ローマ帝国の死亡の季節性

必要があって、帝国ローマの死亡の季節性を論じた論文を読む。文献は、Shaw, Brent, “Seasons of Death: Aspects of Mortality in Imperial Rome”, Journal of Roman Studies, 86(1996), 100-138.

死の歴史の研究は、二つの大きく違ったアプローチがある。片方は、いわゆる質的な研究で、色々な資料を読み込んで、過去の人々の死に対する態度や、死の意味などを考察するものである。もう一つは、生物学的な現象としての生と死を数えるという数量的な、いわゆる歴史人口学の研究である。前者は、いろいろなタイプの資料をとにかく使えるし、人の死というのはよく記録に残される。後者は、ある程度の数の死が組織的に記録されたデータが必要になる。

この二つのアプローチは、相補的であるだけでなく、実は相互に依存している。つまり、この著者によれば、ローマ帝国を対称にしたあるタイプの歴史人口学的な研究が可能になるためには、死に対する新しい態度が現れて死が正確に記録される必要があったという。具体的には、この新しい態度はキリスト教がもたらしたものであった。キリスト教においては、生物学的な死は、新たな永遠の生命の始まりであって(このあたり色々と議論があるでしょうが、著者が言わんとしていることを汲み取ってください)、だから、正確に死の日付が記録されるようになった。一方、異教徒たちは、死の日付ではなく、何年間生きたのかという形で、生存の期間を記していた。言葉を変えると、ローマ時代に死んだキリスト教徒の墓の墓碑銘をたくさん集めて分析すると、ローマ帝国の死の季節性の分析ができるということになる。これがどういう意味で二つのアプローチが「相互に依存している」といえるのか厳密には分からないが、たぶん、重要な議論への一つの布石だということは分かる。 
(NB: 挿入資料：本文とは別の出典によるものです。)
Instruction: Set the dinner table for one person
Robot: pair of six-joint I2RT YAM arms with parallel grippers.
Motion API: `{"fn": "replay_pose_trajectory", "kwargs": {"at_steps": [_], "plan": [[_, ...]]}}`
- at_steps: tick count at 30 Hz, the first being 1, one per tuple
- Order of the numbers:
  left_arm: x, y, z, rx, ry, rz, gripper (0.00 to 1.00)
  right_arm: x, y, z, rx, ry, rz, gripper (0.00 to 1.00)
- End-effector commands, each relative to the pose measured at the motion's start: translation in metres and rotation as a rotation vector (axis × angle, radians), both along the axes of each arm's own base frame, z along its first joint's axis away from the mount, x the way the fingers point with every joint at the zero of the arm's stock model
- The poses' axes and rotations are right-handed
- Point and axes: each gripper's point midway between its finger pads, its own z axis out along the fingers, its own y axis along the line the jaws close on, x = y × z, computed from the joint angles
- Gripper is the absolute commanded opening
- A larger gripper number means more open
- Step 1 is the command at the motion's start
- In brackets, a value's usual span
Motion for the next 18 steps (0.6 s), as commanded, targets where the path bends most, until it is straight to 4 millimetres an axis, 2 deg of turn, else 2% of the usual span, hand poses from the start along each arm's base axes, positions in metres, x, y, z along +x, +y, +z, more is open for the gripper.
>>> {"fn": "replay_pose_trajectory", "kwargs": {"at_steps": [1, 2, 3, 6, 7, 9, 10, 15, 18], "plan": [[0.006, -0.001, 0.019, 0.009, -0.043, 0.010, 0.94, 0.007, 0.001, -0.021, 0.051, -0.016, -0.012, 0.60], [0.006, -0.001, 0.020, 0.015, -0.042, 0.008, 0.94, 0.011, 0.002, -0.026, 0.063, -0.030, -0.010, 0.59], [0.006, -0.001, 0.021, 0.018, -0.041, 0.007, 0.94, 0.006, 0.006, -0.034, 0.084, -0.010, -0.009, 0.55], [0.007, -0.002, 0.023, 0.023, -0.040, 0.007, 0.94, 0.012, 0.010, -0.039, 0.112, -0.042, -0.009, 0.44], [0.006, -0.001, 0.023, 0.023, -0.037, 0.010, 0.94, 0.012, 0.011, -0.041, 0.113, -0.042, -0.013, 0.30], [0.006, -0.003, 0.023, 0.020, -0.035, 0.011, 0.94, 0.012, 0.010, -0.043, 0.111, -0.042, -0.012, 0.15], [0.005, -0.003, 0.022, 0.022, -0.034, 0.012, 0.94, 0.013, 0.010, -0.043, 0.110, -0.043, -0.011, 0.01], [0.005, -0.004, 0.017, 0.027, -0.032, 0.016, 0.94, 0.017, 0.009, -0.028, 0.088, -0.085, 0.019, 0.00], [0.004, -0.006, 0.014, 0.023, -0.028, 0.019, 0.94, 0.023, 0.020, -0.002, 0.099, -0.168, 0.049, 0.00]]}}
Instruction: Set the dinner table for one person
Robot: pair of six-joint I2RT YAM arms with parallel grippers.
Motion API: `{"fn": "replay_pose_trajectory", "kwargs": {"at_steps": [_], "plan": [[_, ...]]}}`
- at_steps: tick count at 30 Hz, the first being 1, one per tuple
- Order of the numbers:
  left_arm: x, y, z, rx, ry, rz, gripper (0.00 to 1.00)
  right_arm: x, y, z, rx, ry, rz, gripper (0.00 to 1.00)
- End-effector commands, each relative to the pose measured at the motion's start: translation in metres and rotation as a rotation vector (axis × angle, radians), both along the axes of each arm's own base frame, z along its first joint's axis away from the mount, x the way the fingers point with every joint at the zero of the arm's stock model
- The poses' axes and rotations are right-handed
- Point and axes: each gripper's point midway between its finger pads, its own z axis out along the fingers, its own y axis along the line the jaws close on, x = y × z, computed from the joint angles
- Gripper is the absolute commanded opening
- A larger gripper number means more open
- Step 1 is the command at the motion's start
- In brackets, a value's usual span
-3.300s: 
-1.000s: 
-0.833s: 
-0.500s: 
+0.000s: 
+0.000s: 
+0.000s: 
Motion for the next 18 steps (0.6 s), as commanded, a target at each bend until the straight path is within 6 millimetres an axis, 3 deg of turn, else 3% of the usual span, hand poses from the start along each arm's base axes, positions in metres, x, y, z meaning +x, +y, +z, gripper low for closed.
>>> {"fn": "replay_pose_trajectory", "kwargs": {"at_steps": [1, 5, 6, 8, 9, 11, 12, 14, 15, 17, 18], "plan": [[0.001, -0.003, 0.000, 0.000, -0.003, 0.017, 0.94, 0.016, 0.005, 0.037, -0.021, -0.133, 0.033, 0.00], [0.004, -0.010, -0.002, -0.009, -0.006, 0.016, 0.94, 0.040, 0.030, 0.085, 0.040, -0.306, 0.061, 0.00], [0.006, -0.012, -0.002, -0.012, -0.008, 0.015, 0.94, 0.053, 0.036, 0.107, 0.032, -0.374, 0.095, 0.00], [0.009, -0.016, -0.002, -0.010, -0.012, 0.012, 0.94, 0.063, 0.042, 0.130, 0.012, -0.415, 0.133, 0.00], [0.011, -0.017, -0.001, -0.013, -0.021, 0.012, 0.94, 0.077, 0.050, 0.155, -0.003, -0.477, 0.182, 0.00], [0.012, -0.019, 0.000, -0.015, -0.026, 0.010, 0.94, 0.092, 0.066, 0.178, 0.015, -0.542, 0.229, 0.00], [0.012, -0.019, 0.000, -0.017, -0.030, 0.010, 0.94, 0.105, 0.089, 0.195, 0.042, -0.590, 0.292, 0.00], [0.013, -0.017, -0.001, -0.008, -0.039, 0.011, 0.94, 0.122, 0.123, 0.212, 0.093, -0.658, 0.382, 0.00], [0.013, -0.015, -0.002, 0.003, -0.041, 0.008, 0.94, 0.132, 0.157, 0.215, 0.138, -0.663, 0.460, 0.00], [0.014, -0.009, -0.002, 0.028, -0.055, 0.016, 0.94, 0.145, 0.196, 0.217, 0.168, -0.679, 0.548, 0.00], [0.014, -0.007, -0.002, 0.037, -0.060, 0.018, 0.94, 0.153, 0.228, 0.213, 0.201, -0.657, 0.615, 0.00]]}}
実際の死亡の季節分析も面白い。私が日本の例で知っているのは、かつては(昭和戦前期まで)消化器系疾患が作る夏の山と、呼吸器系疾患が作る冬の山をもつ、くっきりとしたツインピークスだったのが、季節性が弱い形になっていったということだけれども、帝国ローマの季節性は、とにかく夏に人が死ぬ、シングルピークが非常に強い形になっている。 19世紀のローマのデータを見ると、この夏ピークはやや弱めになっている。